Task statement: Scan the material and copy every line in which "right" appears.

--- Stored data Enclosed Below ---

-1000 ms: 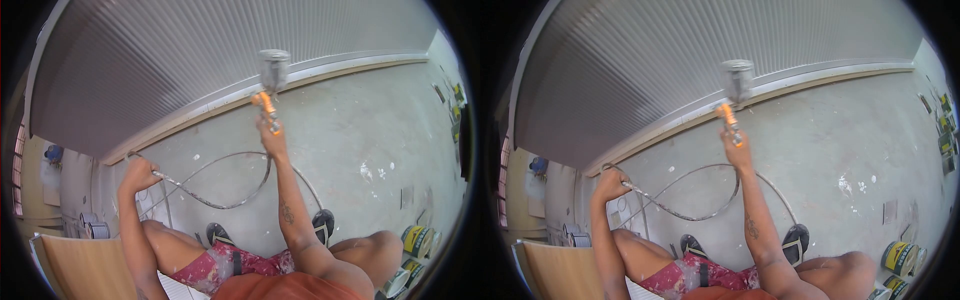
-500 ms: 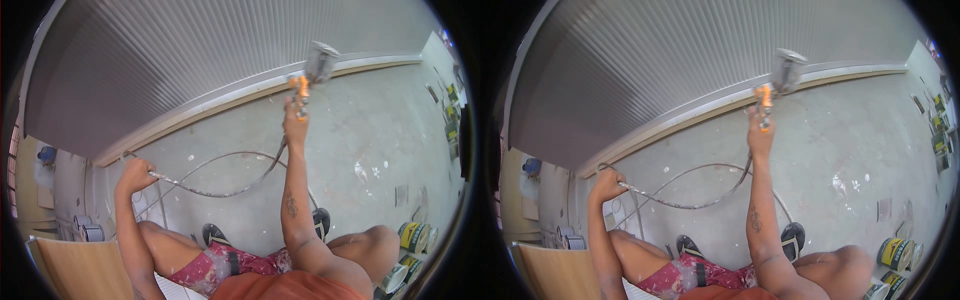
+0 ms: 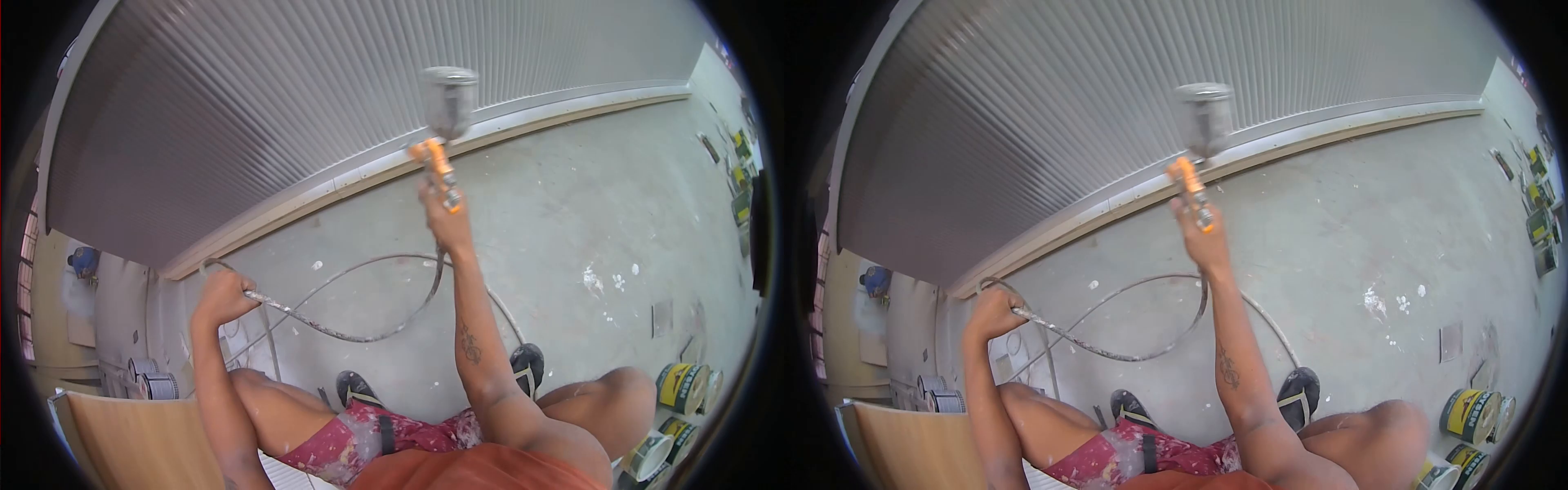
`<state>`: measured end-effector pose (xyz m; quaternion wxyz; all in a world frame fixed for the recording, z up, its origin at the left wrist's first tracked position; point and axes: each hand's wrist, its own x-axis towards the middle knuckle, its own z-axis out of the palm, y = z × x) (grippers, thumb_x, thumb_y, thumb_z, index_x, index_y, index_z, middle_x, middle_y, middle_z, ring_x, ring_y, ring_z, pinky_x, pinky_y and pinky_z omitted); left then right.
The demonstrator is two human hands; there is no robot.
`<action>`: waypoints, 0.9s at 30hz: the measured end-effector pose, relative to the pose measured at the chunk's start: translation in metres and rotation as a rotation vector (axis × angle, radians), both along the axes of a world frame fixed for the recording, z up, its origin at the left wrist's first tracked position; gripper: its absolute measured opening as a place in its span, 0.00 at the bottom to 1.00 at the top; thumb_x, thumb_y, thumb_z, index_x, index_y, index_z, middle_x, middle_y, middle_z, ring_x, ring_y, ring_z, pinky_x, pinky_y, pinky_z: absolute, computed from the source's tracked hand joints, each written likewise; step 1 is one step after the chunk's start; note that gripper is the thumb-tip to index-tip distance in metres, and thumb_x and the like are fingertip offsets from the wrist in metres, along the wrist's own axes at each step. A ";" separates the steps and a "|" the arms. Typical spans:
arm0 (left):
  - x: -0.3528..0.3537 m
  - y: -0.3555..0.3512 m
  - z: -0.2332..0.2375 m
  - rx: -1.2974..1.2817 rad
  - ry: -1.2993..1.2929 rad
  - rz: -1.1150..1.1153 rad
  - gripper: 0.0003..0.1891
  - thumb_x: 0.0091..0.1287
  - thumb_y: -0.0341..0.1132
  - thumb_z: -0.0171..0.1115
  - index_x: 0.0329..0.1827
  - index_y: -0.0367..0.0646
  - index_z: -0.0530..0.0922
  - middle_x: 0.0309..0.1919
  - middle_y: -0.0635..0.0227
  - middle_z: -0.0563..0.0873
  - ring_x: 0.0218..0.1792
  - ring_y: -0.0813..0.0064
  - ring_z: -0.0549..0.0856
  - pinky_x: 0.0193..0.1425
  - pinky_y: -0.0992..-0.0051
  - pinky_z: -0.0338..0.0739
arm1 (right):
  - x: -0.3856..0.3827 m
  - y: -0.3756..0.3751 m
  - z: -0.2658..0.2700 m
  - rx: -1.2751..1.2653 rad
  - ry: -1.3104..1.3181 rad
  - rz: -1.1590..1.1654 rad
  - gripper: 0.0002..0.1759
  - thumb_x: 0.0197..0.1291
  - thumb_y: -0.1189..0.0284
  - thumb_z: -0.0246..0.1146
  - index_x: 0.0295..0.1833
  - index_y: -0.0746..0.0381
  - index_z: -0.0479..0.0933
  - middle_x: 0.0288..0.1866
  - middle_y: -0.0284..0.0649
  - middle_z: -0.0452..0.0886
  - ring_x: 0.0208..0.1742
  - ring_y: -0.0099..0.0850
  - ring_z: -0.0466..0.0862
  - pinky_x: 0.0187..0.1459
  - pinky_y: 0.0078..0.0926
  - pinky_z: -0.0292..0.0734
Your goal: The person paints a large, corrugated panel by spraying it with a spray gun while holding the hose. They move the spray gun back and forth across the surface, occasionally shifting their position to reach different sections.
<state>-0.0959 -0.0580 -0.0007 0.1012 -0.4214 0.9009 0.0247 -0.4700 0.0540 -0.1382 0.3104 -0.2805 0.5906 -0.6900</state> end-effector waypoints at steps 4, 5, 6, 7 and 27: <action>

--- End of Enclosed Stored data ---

Task answer:
`<state>`: measured end-effector pose (xyz m; quaternion wxyz; all in a world frame fixed for the recording, z up, its origin at the left wrist's first tracked position; point and axes: each hand's wrist, its own x-axis towards the middle knuckle, its own z-axis out of the palm, y = z × x) (grippers, thumb_x, thumb_y, thumb_z, index_x, index_y, index_z, middle_x, middle_y, middle_z, ring_x, ring_y, ring_z, pinky_x, pinky_y and pinky_z omitted); left then right.
arm1 (right):

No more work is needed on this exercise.